HES4 Le plasmide d'activation CRISPR (h) est un système SAM (synergistic activation mediator) à trois plasmides conçu pour une régulation à la hausse hautement efficace et spécifique du locus HES4 dans des lignées cellulaires humaines. Le système s'articule autour d'une Cas9 catalytiquement inactive (dCas9) portant deux mutations inactivantes (D10A et N863A) qui éliminent l'activité nucléase tout en préservant la liaison à l'ADN. Cette dCas9 est fusionnée à VP64, un puissant activateur transcriptionnel, et est co-exprimée avec un gène de résistance à la blasticidine pour la sélection. Le deuxième plasmide code pour la protéine de fusion MS2-p65-HSF1, un complexe activateur secondaire qui agit de concert avec dCas9-VP64, ainsi qu'un gène de résistance à l'hygromycine. Le troisième plasmide code pour un ARN guide (sgRNA) de 20 nt spécifique de la cible, fusionné à deux aptamères d'ARN MS2 qui recrutent le complexe MS2-p65-HSF1 vers le site d'activation, accompagné d'un gène de résistance à la puromycine. Les trois plasmides sont délivrés dans un rapport massique de 1:1:1 pour une expression équilibrée de tous les composants du système.
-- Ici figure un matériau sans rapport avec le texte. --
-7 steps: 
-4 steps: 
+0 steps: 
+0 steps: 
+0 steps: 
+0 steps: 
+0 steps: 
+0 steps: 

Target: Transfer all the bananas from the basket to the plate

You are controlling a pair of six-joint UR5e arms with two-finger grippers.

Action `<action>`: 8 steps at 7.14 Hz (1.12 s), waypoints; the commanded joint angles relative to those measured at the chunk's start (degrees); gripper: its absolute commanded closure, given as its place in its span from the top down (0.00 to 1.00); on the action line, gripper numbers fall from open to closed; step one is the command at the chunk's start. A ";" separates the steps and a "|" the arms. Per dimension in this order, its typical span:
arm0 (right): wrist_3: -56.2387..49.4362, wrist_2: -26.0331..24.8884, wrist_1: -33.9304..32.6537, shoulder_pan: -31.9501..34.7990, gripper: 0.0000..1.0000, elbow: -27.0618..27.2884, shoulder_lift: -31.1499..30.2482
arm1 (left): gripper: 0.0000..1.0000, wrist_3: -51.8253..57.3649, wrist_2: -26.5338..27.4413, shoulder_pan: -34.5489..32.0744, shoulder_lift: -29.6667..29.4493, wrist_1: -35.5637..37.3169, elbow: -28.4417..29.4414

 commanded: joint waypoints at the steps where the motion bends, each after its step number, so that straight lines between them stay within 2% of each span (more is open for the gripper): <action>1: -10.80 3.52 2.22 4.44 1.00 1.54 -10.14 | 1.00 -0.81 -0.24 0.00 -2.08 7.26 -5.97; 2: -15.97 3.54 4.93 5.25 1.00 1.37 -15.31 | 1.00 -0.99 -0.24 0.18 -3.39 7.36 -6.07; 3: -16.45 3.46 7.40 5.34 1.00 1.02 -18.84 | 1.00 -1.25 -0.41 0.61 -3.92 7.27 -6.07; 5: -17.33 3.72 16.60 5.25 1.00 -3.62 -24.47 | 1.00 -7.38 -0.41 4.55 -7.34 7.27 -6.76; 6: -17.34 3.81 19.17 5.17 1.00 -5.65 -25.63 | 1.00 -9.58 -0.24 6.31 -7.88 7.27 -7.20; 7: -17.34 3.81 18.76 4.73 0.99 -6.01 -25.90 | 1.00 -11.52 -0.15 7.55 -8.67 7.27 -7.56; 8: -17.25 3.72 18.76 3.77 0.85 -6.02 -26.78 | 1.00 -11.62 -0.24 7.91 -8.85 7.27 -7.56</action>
Une fois assemblé au locus cible, le complexe SAM se lie à environ 200 pb en amont du site de départ de la transcription HES4, où VP64, p65 et HSF1 agissent de concert pour recruter la machinerie transcriptionnelle et induire une régulation à la hausse de l'expression endogène de HES4. Contrairement à Cas9, qui possède une activité nucléase, dCas9 n'introduit pas de cassures double brin ni ne modifie la séquence génomique, préservant ainsi le locus HES4 natif et permettant l'étude des réponses transcriptionnelles dépendantes de HES4 au niveau du locus endogène, ce qui en fait un outil précieux pour les études fonctionnelles, l'identification de gènes cibles et la modélisation de la restauration de la voie HES4 dans les cellules tumorales présentant une expression de HES4 silencée ou réduite.
Réservé à la recherche. N'est pas destiné à un usage diagnostique ou thérapeutique.